Work to be completed – Going down the listing below, print exactly each line from the one with "draw the outline of black and white robot arm" up to and including the one with "draw the outline of white laundry basket", and skip the rest.

● ● ●

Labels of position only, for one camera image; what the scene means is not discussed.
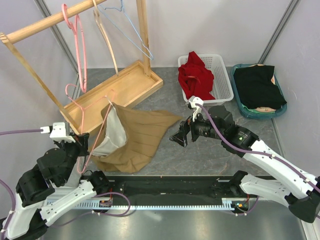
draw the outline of red cloth
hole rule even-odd
[[[181,65],[178,71],[178,80],[187,99],[192,96],[202,100],[215,99],[210,94],[214,84],[214,75],[205,68],[205,63],[194,51],[189,52],[188,61]]]

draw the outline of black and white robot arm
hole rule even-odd
[[[10,212],[6,219],[0,221],[1,233],[4,233],[6,240],[35,240],[74,206],[109,190],[109,181],[104,173],[94,171],[75,190],[45,205],[46,198],[55,192],[52,184],[57,188],[64,186],[77,158],[88,154],[89,134],[72,134],[69,125],[64,122],[56,122],[42,129],[42,133],[50,134],[59,148],[48,150],[37,160],[37,165],[19,179],[14,213]]]
[[[254,163],[277,180],[264,180],[238,171],[232,182],[239,191],[278,202],[301,220],[314,222],[320,211],[319,177],[296,167],[268,147],[256,134],[236,125],[232,114],[224,106],[214,106],[206,112],[219,134],[209,119],[203,119],[203,101],[200,98],[192,97],[189,108],[194,109],[193,115],[180,123],[179,131],[170,137],[171,141],[186,147],[189,132],[193,142],[199,136],[222,140],[221,144],[227,151]]]

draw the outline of wooden tray
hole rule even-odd
[[[116,92],[114,102],[124,107],[134,107],[163,86],[163,80],[151,71],[150,77],[145,75],[144,65],[140,60],[119,72],[119,76],[112,76],[95,88],[76,99],[82,106],[89,106],[103,96],[112,98]],[[101,110],[109,104],[107,98],[103,98],[84,111],[83,133],[94,134],[103,122]],[[64,109],[70,114],[79,126],[70,126],[76,134],[81,133],[82,111],[75,103],[69,103]]]

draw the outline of black garment
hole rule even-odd
[[[286,104],[277,85],[271,82],[274,76],[274,66],[250,66],[237,68],[234,81],[240,100],[248,109],[269,107],[280,109]]]

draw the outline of white laundry basket
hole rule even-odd
[[[222,57],[219,54],[198,54],[199,58],[204,62],[205,68],[211,70],[214,76],[212,91],[210,94],[215,97],[215,100],[204,100],[206,106],[222,105],[224,102],[231,101],[234,98],[234,93],[230,84],[227,69]],[[188,56],[178,58],[178,66],[185,64],[188,61]],[[186,94],[182,90],[183,99],[187,102]]]

● ● ●

Solution to this problem –
draw the outline of black and white robot arm
hole rule even-odd
[[[10,212],[6,219],[0,221],[1,233],[4,233],[6,240],[35,240],[74,206],[109,190],[109,181],[104,173],[94,171],[75,190],[45,205],[46,198],[55,192],[52,184],[57,188],[64,186],[77,158],[88,154],[89,134],[72,134],[69,125],[64,122],[56,122],[42,129],[42,133],[50,134],[59,148],[48,150],[37,160],[37,165],[19,179],[14,213]]]
[[[254,163],[277,180],[264,180],[238,171],[232,182],[239,191],[278,202],[301,220],[314,222],[320,211],[319,177],[296,167],[268,147],[256,134],[236,125],[232,114],[224,106],[214,106],[206,112],[219,134],[209,119],[203,119],[203,101],[200,98],[192,97],[189,108],[194,109],[193,115],[180,123],[179,131],[170,137],[171,141],[186,147],[189,132],[193,142],[199,136],[222,140],[221,144],[227,151]]]

draw the outline of wooden tray
hole rule even-odd
[[[116,92],[114,102],[124,107],[134,107],[163,86],[163,80],[151,71],[150,77],[145,75],[144,65],[140,60],[119,72],[119,76],[112,76],[95,88],[76,99],[82,106],[89,106],[103,96],[112,98]],[[101,110],[109,104],[107,98],[103,98],[84,111],[83,133],[94,134],[103,122]],[[64,109],[70,114],[79,126],[70,126],[76,134],[81,133],[82,111],[75,103],[69,103]]]

draw the outline of black garment
hole rule even-odd
[[[286,104],[277,85],[271,82],[274,76],[274,66],[250,66],[237,68],[234,81],[240,100],[248,109],[269,107],[280,109]]]

draw the outline of white laundry basket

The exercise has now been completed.